Pengumuman Presiden Nicolas Sarkozy bulan lalu bahwa hampir 750 juta euro telah dialokasikan untuk digitalisasi perpustakaan Perancis menempatkan negara tersebut dalam posisi kuat untuk bernegosiasi dengan Google, kata Mitterrand, yang menambahkan bahwa ia berencana mengunjungi kantor pusat perusahaan tersebut di California pada bulan Maret.

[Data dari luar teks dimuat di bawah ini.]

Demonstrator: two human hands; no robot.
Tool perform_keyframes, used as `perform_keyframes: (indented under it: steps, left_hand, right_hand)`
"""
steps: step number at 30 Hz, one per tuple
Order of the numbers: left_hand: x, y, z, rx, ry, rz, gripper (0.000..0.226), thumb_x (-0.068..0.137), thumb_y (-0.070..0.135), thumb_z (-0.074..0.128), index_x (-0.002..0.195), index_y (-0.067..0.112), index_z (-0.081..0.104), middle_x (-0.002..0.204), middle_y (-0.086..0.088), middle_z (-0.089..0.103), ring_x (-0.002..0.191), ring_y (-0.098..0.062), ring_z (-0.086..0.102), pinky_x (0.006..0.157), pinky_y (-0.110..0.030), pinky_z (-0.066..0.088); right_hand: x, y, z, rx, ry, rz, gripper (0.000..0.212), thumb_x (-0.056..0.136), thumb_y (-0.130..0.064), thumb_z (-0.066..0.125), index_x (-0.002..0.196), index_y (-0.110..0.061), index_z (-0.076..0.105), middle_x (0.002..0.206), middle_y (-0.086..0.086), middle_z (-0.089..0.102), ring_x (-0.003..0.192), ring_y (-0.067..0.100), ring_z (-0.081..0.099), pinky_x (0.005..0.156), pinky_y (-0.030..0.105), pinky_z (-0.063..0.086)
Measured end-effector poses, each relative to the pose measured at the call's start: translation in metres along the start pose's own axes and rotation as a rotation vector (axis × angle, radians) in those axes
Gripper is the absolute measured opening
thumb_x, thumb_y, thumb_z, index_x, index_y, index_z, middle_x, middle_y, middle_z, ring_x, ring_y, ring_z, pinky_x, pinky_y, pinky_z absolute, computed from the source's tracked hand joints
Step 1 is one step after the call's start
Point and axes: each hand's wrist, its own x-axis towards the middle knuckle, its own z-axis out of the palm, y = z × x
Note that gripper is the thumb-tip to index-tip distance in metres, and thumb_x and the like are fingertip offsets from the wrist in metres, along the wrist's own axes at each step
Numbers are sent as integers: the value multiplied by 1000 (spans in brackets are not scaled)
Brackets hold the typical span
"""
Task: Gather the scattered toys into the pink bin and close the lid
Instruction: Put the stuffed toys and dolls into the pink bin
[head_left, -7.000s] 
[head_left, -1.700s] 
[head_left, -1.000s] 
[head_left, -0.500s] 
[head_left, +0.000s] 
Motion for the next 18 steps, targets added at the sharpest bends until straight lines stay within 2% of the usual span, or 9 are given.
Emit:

“Google datang ke Eropa dengan sikap seorang penakluk, dan banyak yang membuka pintunya dengan menandatangani perjanjian yang menurut saya tidak dapat diterima (yang) didasarkan pada kerahasiaan yang berlebihan, eksklusivitas yang mustahil, dan pendekatan yang biasa-biasa saja, bahkan sepihak terhadap hak cipta,” kata Mitterrand seperti dikutip dalam wawancara di harian Le Monde, Selasa. “Kami akan mengusulkan kepada mereka… untuk bertukar file tanpa kerahasiaan atau eksklusivitas, dengan transparansi total dan dengan menghormati hak cipta.”

Google Prancis merespons positif laporan tersebut.

Dalam sebuah pernyataan, mereka menyebut proposal tersebut sebagai “kemitraan dengan Google, yang sesuai dengan skema kolaborasi yang selalu kami promosikan.”

“Kolaborasi ini akan memperkaya katalog Google Buku dan akan meningkatkan layanan bagi pengguna Internet yang akan dapat mengakses jutaan karya dalam bahasa Prancis,” kata Philippe Colombet, kepala program buku di Google Prancis, dalam pernyataannya.

Mitterrand menugaskan penelitian Tessier setelah berita melaporkan bahwa perpustakaan nasional Prancis sedang mempertimbangkan mengizinkan Google untuk memindai dan membuat katalog koleksinya memicu kemarahan di sini. Salah satu perpustakaan Perancis, di pusat kota Lyon, telah menandatangani perjanjian dengan Google Buku.